PROBLEM DETAILS
Please restate word for word the lines of the entries below from the one with "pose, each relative" to the one with "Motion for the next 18", inclusive, and leave out every picture.

TASK INPUTS
□ □ □ □ □ □ □

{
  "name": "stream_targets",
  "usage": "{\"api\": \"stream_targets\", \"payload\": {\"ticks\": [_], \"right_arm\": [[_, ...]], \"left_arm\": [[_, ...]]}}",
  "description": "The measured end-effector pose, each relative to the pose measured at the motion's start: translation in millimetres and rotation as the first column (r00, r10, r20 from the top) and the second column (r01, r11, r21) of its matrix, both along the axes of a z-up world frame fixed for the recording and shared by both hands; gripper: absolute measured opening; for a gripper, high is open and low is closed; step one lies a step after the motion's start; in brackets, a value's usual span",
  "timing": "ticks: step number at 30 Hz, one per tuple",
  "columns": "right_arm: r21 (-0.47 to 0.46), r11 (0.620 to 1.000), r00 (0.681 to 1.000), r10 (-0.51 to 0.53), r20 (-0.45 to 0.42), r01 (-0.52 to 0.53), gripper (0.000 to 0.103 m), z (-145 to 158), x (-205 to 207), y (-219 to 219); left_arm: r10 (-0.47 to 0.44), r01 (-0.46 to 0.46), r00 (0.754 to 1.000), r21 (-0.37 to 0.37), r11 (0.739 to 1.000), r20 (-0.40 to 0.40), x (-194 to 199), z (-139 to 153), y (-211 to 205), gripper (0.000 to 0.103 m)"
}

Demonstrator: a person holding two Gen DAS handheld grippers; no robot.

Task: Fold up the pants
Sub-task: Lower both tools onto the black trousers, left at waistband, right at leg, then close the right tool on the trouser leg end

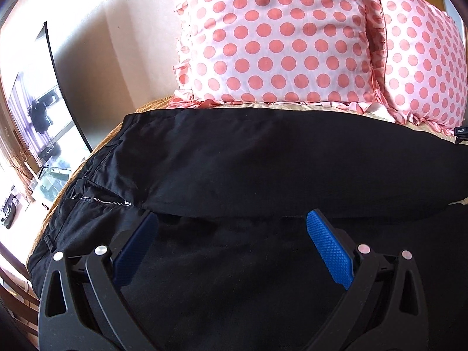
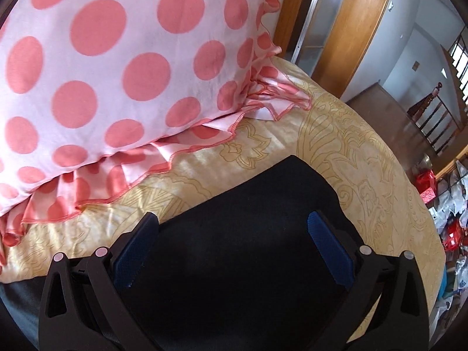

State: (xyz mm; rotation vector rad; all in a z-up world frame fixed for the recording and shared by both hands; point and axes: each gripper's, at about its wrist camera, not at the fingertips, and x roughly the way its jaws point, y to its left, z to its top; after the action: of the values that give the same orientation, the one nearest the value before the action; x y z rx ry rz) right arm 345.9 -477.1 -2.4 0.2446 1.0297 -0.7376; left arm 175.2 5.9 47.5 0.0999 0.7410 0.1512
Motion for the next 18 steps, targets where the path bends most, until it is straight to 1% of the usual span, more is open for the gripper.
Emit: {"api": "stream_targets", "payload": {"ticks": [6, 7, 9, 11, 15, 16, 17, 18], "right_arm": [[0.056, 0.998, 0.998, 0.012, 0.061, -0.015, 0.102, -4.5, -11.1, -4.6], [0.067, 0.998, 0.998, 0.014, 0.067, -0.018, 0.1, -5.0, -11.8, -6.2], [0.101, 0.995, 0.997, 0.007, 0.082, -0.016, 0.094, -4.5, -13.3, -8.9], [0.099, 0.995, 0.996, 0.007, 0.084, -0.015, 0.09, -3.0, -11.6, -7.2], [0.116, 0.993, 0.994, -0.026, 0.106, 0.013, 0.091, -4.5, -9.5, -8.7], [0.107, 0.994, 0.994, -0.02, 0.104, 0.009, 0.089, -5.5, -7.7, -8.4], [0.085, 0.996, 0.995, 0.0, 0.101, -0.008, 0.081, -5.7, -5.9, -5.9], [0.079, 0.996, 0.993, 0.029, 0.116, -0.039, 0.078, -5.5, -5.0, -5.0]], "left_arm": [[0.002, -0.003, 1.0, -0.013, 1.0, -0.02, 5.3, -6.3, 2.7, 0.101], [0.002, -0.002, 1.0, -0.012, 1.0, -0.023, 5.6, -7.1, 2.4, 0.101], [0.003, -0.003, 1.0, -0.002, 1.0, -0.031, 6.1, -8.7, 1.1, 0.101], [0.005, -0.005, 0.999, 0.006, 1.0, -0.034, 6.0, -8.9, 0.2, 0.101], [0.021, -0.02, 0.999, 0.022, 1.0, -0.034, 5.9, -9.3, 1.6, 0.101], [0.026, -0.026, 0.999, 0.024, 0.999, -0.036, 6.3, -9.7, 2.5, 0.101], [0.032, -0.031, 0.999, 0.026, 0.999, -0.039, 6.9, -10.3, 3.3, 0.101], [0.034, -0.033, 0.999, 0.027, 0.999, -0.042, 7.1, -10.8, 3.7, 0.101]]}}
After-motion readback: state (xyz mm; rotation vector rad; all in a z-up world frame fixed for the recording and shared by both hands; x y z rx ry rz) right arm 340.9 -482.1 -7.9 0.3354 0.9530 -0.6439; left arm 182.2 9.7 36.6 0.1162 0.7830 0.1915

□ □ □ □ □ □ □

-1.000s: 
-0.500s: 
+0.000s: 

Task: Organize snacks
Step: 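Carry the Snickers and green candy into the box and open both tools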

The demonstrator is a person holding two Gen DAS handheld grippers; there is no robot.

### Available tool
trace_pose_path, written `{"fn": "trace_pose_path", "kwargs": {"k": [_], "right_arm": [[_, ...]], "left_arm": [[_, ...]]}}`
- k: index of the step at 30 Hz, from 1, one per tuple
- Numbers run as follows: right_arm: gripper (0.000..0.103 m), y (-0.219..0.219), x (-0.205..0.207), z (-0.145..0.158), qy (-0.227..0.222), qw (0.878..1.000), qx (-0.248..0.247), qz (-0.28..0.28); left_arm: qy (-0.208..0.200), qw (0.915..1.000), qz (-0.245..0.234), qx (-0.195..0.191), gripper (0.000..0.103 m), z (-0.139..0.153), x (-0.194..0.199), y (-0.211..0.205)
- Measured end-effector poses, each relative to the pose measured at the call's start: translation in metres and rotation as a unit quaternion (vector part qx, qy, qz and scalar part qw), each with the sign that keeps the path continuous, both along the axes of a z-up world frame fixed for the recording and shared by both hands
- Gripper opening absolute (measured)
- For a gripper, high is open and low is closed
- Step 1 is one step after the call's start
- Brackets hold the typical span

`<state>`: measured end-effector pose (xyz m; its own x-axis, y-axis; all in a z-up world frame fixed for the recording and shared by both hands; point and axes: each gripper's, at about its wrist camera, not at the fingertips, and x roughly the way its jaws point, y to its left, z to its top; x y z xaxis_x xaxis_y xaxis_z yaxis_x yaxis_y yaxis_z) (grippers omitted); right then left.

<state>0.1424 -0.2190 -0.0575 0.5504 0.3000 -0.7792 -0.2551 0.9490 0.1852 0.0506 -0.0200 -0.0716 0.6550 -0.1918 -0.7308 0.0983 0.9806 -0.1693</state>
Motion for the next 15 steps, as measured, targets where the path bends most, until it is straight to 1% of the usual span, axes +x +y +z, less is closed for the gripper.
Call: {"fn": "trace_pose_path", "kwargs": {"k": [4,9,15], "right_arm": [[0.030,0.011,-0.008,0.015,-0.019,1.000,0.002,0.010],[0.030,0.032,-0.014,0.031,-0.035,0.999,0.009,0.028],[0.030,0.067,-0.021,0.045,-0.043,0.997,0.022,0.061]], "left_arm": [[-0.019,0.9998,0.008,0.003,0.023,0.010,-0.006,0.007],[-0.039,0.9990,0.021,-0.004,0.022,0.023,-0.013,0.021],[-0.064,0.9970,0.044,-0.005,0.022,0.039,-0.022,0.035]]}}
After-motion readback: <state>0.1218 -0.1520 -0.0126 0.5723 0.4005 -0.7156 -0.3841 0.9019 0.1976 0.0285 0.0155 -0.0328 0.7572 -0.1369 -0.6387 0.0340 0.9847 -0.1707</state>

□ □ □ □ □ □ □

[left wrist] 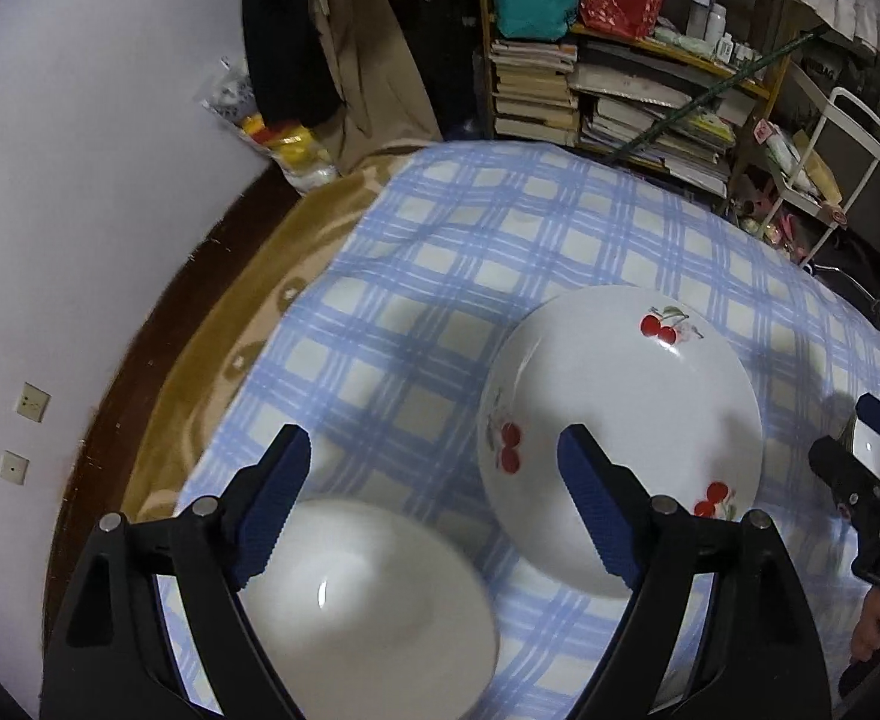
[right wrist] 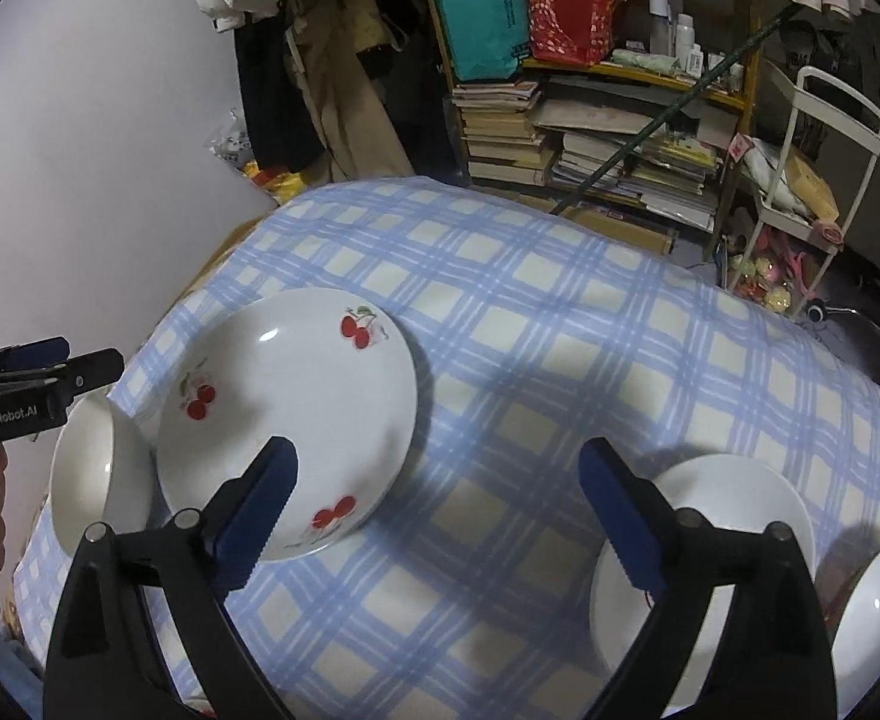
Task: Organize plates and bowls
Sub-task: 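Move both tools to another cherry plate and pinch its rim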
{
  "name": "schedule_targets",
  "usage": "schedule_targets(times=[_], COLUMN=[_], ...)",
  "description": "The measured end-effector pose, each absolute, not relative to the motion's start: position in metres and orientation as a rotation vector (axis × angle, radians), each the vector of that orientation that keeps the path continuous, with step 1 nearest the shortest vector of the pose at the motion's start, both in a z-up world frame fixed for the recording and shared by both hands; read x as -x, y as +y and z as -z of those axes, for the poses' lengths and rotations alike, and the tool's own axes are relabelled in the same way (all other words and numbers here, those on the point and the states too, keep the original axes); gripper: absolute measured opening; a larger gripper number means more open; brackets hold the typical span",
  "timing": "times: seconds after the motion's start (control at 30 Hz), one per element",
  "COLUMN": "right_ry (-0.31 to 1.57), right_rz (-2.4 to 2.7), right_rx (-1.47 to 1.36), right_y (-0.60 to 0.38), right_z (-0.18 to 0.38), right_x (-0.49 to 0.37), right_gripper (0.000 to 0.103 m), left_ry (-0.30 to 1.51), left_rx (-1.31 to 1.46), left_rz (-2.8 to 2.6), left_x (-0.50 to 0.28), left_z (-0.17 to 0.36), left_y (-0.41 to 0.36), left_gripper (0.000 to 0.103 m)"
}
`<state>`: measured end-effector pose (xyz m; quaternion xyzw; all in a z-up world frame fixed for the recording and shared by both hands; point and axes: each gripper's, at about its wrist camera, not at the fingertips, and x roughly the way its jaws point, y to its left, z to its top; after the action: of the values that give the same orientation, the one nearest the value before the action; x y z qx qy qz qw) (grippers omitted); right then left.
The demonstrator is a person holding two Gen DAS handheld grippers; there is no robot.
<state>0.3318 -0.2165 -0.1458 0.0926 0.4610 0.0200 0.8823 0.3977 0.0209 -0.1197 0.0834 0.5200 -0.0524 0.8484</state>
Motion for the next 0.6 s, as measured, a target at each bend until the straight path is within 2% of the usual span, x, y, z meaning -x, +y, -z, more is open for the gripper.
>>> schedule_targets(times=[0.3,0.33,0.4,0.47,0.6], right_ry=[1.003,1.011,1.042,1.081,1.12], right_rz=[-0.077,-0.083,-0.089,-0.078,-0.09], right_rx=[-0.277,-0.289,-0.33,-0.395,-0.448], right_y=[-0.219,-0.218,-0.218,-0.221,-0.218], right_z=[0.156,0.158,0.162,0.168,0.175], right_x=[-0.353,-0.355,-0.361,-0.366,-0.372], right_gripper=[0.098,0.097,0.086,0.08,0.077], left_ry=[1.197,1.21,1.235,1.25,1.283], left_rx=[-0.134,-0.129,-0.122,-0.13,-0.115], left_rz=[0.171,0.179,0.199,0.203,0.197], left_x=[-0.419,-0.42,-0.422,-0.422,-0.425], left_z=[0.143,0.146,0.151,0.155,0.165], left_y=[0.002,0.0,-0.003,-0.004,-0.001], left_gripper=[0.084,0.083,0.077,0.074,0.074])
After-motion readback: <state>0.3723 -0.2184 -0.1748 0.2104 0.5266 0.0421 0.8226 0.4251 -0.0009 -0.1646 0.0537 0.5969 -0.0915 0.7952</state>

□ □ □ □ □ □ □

YOUR SOLUTION
  "description": "The measured end-effector pose, each relative to the pose measured at the motion's start: translation in millimetres and rotation as the first column (r00, r10, r20 from the top) and the second column (r01, r11, r21) of its matrix, both along the axes of a z-up world frame fixed for the recording and shared by both hands; gripper: absolute measured opening; for a gripper, high is open and low is closed; step one lies a step after the motion's start; in brackets, a value's usual span",
  "timing": "ticks: step number at 30 Hz, one per tuple",
  "columns": "right_arm: r21 (-0.47 to 0.46), r11 (0.620 to 1.000), r00 (0.681 to 1.000), r10 (-0.51 to 0.53), r20 (-0.45 to 0.42), r01 (-0.52 to 0.53), gripper (0.000 to 0.103 m), z (-145 to 158), x (-205 to 207), y (-219 to 219); left_arm: r10 (-0.47 to 0.44), r01 (-0.46 to 0.46), r00 (0.754 to 1.000), r21 (-0.37 to 0.37), r11 (0.739 to 1.000), r20 (-0.40 to 0.40), x (-194 to 199), z (-139 to 153), y (-211 to 205), gripper (0.000 to 0.103 m)"
}

Demonstrator: a person holding two Gen DAS handheld grippers; no robot.

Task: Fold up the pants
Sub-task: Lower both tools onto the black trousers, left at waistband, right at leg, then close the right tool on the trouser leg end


State: (xyz mm; rotation vector rad; all in a z-up world frame fixed for the recording and shared by both hands; point and axes: each gripper's, at about its wrist camera, not at the fingertips, and x roughly the way its jaws point, y to its left, z to its top; after the action: of the values that give the same orientation, the one nearest the value before the action; x y z rx ry rz) right arm 345.9 -477.1 -2.4 0.2446 1.0297 -0.7376; left arm 175.2 5.9 47.5 0.0999 0.7410 0.1512
Motion for the next 18 steps, targets where the path bends most, until it is straight to 1% of the usual span, more is open for the gripper.

The given answer completes the exercise.